The mainstream media has propogated and perpetuated the discourse of an unsafe public for women in their publications and coverage, neglecting the fact that any member of the public is at risk on – for instance – an unlit public road (“TPC installs solar lights for women safety,” Times of India), or when on a highway (“Women’s safety: Kerala govt to install GPS in public vehicles,” Zee News.) This is in line with Chomsky’s propoganda model, and, further more, leads to the Foucaultian construction of “docile bodies,” in which women themselves regulate their restrict their access to the seemingly “public” space – choosing their mode of education, employment, attire, and association with the fear of the “unknown public” in mind.
In an web ad that went viral in 2014, Protecting Women is Religion, a lone woman in a salwaar kameez walks down a road in the middle of the afternoon. She is followed by a pair of men, who, by their aesthetic appearance, appear to be from a lower economic background. She becomes more and more uncomfortable until they finally step in front of her and they come face to face. We, as an audience, are expected to anticipate some form of street sexual harrassment or worse to follow, but this is mitigated by the appearance of several men of different religious identities, who, holding hands, form a circle as a protective barrier around the women and “protect” her from the dangerous individuals she otherwise encountered in the public space. I argue that this ad recreates the binary between the public and the private, wherein men are the gatekeepers and guardians of the public space, and can either be perpetrators or protectors within the public domain.

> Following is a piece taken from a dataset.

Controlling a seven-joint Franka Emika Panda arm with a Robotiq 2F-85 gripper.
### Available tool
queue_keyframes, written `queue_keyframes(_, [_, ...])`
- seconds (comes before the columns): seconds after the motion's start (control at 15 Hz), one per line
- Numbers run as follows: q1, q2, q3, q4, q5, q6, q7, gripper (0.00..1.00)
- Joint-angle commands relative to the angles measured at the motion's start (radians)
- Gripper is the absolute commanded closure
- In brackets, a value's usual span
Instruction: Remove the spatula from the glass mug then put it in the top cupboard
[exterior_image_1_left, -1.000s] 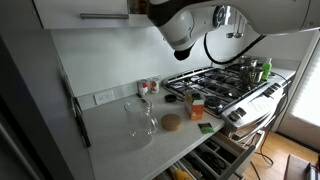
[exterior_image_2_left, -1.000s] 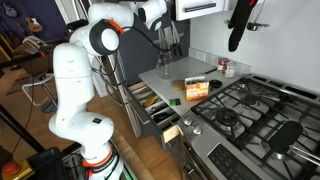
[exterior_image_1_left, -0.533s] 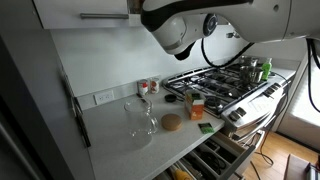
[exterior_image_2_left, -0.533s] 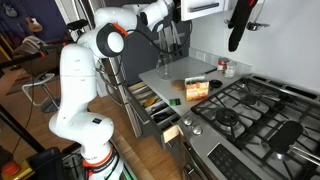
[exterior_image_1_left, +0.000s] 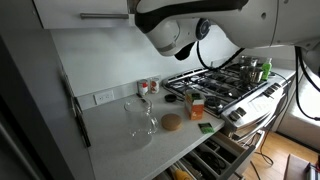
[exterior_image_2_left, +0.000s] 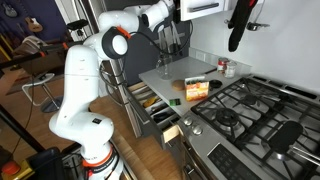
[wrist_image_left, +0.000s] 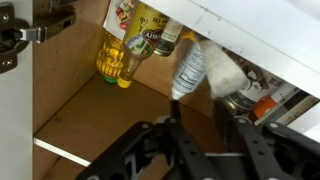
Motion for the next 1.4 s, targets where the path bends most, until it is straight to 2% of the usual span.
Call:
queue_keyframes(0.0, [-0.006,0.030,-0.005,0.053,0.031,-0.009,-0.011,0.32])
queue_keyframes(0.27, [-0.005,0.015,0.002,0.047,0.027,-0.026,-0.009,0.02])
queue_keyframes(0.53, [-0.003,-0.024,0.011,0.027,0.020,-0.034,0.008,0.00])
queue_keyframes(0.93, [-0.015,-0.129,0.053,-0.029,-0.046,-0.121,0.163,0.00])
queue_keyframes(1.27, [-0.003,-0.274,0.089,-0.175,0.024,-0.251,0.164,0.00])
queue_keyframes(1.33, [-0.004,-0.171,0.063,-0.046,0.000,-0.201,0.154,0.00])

In all of this, a woman’s access to public space is severely constrained, and thus one would assume that their participation in dialogue and discourse would be so as well. Sainath (1997) argues that the entirety of the public space for discourse and dialogue has been shrinking. However, in the context of women’s voices, I would argue that there exists a medium that could potentially mitigate their lack of access to the physically public space – that of the internet. Women in this medium have shared stories and experiences which would otherwise not have been available in the public domain. The very act of taking a selfie, an act that is attributed to a primarily female demographic, is, I argue, an active reconstruction of the sexual and social
identity of a woman, distributed within the public space of the internet. While this space is certainly again only negotiated by women of a certain class and background, and that there is undeniably – not just a significant amount of surveillance – but active misogyny and threats of violence as a consequence of their access, it cannot be discounted a possible move forward.
In conclusion, I argue that Habermas’ discussion of the evolution of the “public” entirely ommitted the gendered heirarchies of access to participating within this space, and that it furthered the normalised discourse surrounding the public/private binary. In India, this is characterised by surveillance and control of women’s access to public spaces, while private issues such as marital rape are considered “family” matters. The mainstream media has failed to avoid an essentialisation of the public, as well as the discourse of women in public, and has propogated flawed models of their participation in it. The only recourse lies in an active subversion of these normative structures.